Sascha - Das Ende der Unschuld
angerührt.
„Ich weiß, du musst es mir nicht aufs Butterbrot schmieren. Ich kann nichts dafür, dass ich nichts mehr reißen kann. Meinst du, mir macht es Spaß, dass du mich versorgst? Ich kann nicht strichern, ich kann nicht arbeiten und von dem bisschen Sozialhilfe könnte ich mir nicht mal einen Monat lang etwas zu essen kaufen, geschweige denn eine Wohnung haben. Und draußen würde ich innerhalb kürzester Zeit ins Gras beißen. Aber wahrscheinlich wäre das sowieso besser.“
„So habe ich das doch nicht gemeint. Wir sind Freunde und du hast damals schließlich auch für mich gesorgt.“
„Mit dem Unterschied, dass es bei mir nie mehr besser wird, bis ich in die Kiste steige.
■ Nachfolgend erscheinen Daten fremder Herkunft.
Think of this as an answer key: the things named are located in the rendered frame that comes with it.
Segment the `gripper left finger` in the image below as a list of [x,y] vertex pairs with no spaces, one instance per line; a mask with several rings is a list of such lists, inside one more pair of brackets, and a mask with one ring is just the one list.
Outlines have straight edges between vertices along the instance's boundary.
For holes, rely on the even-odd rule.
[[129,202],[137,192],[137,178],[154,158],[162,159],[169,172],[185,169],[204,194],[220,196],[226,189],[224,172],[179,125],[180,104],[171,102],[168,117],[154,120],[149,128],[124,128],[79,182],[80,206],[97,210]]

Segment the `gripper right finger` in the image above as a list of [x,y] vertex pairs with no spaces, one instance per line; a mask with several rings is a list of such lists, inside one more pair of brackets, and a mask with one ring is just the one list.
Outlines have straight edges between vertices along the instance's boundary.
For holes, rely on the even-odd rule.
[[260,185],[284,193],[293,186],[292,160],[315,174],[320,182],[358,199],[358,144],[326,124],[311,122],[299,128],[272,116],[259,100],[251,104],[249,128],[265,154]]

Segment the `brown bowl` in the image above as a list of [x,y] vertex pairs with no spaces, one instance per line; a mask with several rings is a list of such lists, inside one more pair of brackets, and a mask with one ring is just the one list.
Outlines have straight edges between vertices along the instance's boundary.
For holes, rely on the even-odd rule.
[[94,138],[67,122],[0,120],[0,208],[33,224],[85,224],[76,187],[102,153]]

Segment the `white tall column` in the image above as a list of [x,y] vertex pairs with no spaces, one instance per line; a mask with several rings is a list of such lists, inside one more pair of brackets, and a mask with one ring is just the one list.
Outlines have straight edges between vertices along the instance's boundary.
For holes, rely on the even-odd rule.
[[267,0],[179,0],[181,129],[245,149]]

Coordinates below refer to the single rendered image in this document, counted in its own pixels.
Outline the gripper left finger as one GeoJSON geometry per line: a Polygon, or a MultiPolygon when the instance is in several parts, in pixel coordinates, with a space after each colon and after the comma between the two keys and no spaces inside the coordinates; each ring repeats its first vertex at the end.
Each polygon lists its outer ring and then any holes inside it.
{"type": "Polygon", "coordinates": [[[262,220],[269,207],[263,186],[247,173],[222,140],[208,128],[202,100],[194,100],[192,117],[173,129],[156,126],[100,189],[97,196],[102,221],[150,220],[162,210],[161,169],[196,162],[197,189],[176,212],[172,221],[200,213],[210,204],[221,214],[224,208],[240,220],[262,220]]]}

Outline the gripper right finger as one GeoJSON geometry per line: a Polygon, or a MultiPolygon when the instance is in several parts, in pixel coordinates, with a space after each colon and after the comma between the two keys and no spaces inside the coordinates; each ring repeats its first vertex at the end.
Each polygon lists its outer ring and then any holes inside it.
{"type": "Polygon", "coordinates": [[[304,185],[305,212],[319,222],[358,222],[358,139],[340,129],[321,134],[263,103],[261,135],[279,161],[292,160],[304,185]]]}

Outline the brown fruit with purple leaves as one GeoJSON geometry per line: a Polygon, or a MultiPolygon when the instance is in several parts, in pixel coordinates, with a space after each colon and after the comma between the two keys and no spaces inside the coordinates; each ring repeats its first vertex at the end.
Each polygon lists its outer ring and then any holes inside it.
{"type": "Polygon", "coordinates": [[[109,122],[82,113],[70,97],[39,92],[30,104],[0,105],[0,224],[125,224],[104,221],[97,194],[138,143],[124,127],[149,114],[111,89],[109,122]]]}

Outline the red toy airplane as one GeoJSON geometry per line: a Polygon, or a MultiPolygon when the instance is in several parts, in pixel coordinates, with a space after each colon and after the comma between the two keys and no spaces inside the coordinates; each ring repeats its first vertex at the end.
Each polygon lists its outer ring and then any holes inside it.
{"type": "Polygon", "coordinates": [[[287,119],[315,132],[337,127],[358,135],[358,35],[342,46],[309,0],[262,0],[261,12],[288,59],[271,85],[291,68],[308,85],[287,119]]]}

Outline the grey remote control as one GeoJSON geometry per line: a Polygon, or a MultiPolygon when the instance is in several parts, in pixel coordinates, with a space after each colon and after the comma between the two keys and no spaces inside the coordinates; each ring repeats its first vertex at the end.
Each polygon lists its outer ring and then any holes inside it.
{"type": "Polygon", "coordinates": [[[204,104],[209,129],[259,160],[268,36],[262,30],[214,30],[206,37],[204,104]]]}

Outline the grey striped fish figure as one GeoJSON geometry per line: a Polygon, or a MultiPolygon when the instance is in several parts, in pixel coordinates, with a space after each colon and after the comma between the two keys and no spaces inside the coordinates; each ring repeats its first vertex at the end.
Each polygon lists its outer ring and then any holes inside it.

Du denkst, du bist für mich verantwortlich und musst mich durchziehen. Meinst du, ich weiß nicht, dass du allein besser dran wärst? Und du weißt das auch. Es stinkt mich an, dass du dich mir verpflichtet fühlst, und ich habe nicht mal eine andere Möglichkeit, als das auch noch dankbar anzunehmen. Verdammt, ich wünschte, die ganze Scheiße wäre schon vorbei.“
Sascha nahm Marc in den Arm und merkte, dass dieser sich versteifte.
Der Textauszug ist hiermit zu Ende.